*WORK TO COMPLETE*: Give every line of the listing back, exactly as written.

DATA SHOWN: Begin

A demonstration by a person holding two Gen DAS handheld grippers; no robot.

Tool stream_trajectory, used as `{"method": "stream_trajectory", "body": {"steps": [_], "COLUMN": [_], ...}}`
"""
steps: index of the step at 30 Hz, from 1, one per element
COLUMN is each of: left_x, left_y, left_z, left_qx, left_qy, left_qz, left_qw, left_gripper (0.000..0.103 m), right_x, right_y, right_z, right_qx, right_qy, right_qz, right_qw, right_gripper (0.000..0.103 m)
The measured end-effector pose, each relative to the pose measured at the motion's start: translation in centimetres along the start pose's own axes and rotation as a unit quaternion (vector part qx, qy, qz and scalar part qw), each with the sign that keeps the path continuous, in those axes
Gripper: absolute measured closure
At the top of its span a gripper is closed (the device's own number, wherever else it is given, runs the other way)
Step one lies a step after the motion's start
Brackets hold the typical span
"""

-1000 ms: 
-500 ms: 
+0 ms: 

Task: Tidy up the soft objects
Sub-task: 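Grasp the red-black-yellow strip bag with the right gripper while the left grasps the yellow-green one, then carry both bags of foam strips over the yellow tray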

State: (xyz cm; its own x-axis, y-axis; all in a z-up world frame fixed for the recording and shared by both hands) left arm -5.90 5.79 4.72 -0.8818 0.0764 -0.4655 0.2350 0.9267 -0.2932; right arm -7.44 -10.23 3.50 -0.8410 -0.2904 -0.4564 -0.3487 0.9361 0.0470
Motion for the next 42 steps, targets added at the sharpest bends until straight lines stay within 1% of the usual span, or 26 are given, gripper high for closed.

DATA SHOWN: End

*EXERCISE SOLUTION*:
A demonstration by a person holding two Gen DAS handheld grippers; no robot.

Tool stream_trajectory, used as `{"method": "stream_trajectory", "body": {"steps": [_], "COLUMN": [_], ...}}`
"""
steps: index of the step at 30 Hz, from 1, one per element
COLUMN is each of: left_x, left_y, left_z, left_qx, left_qy, left_qz, left_qw, left_gripper (0.000..0.103 m), right_x, right_y, right_z, right_qx, right_qy, right_qz, right_qw, right_gripper (0.000..0.103 m)
The measured end-effector pose, each relative to the pose measured at the motion's start: translation in centimetres along the start pose's own axes and rotation as a unit quaternion (vector part qx, qy, qz and scalar part qw), each with the sign that keeps the path continuous, in those axes
Gripper: absolute measured closure
At the top of its span a gripper is closed (the device's own number, wherever else it is given, runs the other way)
Step one lies a step after the motion's start
Brackets hold the typical span
"""

-1000 ms: 
-500 ms: 
+0 ms: 

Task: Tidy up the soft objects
Sub-task: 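Grasp the red-black-yellow strip bag with the right gripper while the left grasps the yellow-green one, then carry both bags of foam strips over the yellow tray
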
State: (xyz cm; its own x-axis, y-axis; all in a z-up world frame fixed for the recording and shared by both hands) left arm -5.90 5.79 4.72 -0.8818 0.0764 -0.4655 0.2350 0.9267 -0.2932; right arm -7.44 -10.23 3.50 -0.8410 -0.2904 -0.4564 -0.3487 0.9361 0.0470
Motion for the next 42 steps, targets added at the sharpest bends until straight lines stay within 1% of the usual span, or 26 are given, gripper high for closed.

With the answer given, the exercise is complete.